The Coupeville-to-Port Townsend ferry won’t be restored to two-boat service until spring of 2024.

The Coupeville-to-Port Townsend ferry route will not be fully restored to two-boat service until spring of 2024.

The route is considered a low priority and will remain on one-boat service throughout the remainder of 2023 and beyond, according to Washington State Ferries’ February 2023 service restoration plan.

The News-Times reported last June that Washington State Ferries announced full service for the route would be restored in spring of this year.

The Port Townsend-to-Coupeville ferry route has the second lowest priority in the state to be returned to full capacity, just above the Anacortes-Sidney B.C. route, which isn’t expected to return until 2030. The Mukilteo-to-Clinton route ranked third in the system and attained full restoration in May. The phased approach of restoring services is in response to a staffing shortage as a result of the COVID-19 pandemic.

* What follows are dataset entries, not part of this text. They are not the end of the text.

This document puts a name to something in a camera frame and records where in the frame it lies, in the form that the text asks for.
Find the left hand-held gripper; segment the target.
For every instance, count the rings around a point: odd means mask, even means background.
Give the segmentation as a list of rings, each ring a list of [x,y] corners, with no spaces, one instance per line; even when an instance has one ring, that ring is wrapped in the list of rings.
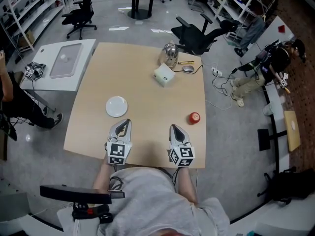
[[[107,162],[112,165],[124,165],[132,148],[131,120],[123,119],[111,126],[106,143]]]

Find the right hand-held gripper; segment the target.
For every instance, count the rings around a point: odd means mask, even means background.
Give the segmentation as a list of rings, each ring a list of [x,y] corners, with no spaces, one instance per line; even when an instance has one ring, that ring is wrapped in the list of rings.
[[[173,146],[168,150],[168,157],[176,168],[189,167],[195,159],[194,147],[188,147],[190,138],[188,133],[176,124],[169,128],[169,141]]]

The restoration plan states that as the Coupeville route typically operates on one-boat service in the late fall through early spring, Washington State Ferries will begin trialing two-boat service in spring of 2024.

Island County Commissioner Melanie Bacon said the update was both “unexpected and disappointing.”

“This ferry is a critical element of State Route 20 and when it’s not at full operation, that entire highway system is impacted,” Bacon wrote in an email. “I remain flabbergasted that the Washington State Department of Transportation doesn’t make it more of a priority.”

She said the ferry service is a national security issue since there are sailors who live in Jefferson County and are stationed at Naval Air Station Whidbey. She was also certain it would affect the county’s economy, as well as that of Jefferson County.

“I know there are many of us on both sides of Admiralty Inlet who will choose other places to spend our tourism dollars, just because of the hassle of trying to get a ferry over to the other side and back,” she wrote.

Ian Sterling, public information officer for Washington State Ferries, wrote in an email to the News-Times that two additional crew members will be on the route on busy event weekends to increase capacity from 384 passengers to 748 passengers for each sailing. The vehicle capacity of each trip, however, will remain the same. There will also be an additional late-evening round trip on Sundays and Memorial Day departing at 10 p.m. from Port Townsend and 10:40 p.m. from Coupeville, using crew already on watch.

“We prioritized route restoration based upon ridership, service performance, availability and directness of travel alternatives, and vessel and crew availability,” Sterling wrote.

According to the restoration plan, the ferry system is still facing staffing challenges due to a global shortage of maritime workers and an aging workforce. Many of the retirements are in senior positions that are harder to fill due to the amount of training, sea time and level of credentials required.